Everything from the line containing "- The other" through the line containing "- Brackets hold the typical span" should be repeated exactly, and nothing else from the data.

GIVEN MATERIAL:
[Start of Attachment]

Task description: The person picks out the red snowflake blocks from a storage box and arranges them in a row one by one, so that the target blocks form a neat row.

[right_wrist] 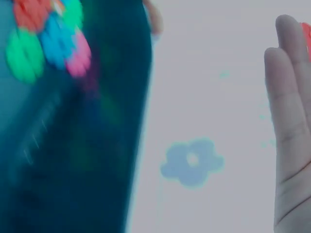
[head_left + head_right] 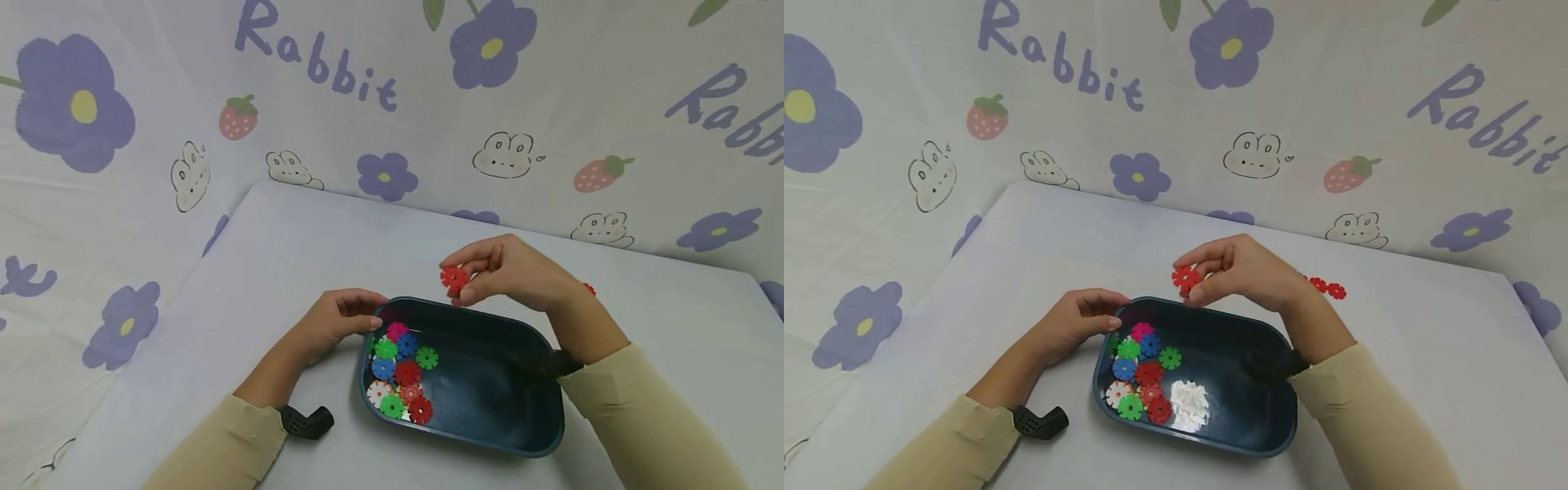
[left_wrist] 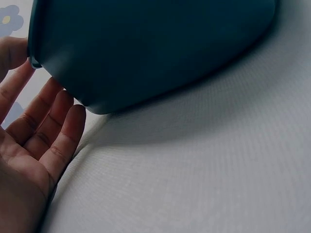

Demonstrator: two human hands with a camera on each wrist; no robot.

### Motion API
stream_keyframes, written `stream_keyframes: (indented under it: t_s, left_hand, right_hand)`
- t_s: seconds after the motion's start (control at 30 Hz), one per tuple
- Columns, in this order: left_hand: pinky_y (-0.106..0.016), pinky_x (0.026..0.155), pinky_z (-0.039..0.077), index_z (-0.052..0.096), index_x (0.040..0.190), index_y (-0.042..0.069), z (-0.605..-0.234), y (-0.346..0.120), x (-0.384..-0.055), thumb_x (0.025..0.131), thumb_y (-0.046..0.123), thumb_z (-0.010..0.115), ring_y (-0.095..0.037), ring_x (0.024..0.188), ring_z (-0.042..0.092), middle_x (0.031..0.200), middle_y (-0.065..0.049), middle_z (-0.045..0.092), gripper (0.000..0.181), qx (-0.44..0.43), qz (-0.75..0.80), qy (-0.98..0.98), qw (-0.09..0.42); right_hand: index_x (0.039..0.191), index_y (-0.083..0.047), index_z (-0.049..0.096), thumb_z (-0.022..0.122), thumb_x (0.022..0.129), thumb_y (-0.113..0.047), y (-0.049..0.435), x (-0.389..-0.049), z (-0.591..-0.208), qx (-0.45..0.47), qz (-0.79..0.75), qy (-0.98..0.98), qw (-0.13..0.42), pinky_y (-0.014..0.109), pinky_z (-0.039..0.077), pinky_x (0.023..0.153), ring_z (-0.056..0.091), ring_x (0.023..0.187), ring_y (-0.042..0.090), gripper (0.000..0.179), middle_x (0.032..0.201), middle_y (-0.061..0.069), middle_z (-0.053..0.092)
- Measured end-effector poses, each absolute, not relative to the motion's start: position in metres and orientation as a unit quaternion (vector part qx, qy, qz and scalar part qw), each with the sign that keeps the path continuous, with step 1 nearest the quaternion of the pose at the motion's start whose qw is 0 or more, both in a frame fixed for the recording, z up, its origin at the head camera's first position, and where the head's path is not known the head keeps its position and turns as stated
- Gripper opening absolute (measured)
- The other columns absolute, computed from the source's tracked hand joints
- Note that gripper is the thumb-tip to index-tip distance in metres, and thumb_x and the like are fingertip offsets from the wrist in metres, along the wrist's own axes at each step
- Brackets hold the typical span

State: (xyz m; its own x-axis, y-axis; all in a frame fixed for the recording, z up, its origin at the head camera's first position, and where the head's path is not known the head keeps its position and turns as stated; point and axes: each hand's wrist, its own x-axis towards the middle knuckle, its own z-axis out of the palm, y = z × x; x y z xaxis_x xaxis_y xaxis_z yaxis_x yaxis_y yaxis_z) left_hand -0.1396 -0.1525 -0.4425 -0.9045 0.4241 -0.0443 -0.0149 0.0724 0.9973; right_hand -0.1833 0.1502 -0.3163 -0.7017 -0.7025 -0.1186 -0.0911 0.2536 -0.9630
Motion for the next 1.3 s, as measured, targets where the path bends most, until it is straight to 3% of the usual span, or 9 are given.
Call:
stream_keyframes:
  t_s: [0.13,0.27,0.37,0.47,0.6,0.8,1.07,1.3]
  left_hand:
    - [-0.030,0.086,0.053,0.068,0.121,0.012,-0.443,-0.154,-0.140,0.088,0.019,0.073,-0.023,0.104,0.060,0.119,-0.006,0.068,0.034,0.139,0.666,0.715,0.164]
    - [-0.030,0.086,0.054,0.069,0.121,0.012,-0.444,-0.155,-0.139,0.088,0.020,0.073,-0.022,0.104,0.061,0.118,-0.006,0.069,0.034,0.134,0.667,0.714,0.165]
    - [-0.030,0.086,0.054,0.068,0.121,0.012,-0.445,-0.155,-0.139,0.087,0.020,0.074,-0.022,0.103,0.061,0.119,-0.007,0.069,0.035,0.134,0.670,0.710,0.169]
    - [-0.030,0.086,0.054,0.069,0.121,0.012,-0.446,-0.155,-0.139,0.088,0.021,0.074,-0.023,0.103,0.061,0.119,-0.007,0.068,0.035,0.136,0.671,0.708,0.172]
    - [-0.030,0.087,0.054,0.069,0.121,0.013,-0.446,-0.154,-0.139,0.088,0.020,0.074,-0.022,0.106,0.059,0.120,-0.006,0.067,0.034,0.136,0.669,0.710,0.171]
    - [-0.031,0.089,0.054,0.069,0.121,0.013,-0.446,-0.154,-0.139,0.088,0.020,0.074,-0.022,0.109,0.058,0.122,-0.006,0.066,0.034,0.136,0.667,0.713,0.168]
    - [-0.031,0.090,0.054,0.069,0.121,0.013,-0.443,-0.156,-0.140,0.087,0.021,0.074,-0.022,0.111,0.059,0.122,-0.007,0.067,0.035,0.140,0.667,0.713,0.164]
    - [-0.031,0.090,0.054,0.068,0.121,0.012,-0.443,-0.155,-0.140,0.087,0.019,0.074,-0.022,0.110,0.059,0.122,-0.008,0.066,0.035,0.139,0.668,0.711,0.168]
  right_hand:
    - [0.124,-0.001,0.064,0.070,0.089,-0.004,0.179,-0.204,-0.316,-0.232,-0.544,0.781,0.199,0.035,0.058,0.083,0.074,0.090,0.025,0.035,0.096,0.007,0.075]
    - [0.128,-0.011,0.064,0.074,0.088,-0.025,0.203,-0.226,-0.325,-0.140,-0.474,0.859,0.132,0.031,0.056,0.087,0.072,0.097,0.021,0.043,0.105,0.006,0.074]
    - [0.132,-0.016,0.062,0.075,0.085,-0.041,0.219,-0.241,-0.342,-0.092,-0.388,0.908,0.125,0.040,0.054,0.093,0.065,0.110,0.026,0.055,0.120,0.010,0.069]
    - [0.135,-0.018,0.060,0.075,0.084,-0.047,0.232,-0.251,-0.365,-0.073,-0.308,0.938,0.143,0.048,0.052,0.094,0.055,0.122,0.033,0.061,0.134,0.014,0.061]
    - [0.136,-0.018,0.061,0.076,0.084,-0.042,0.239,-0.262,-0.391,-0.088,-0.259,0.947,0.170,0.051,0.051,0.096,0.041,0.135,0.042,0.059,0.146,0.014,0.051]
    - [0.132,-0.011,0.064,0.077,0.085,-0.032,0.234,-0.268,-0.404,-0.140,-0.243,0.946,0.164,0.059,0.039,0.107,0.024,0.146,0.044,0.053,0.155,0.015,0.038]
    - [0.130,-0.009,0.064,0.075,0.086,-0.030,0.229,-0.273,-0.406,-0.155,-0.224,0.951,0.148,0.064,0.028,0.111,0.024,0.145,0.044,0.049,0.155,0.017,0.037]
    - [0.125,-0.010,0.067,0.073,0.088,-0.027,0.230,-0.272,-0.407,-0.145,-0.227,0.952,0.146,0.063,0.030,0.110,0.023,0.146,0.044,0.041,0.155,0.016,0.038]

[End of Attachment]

EXERCISE SOLUTION:
- The other columns absolute, computed from the source's tracked hand joints
- Note that gripper is the thumb-tip to index-tip distance in metres, and thumb_x and the like are fingertip offsets from the wrist in metres, along the wrist's own axes at each step
- Brackets hold the typical span

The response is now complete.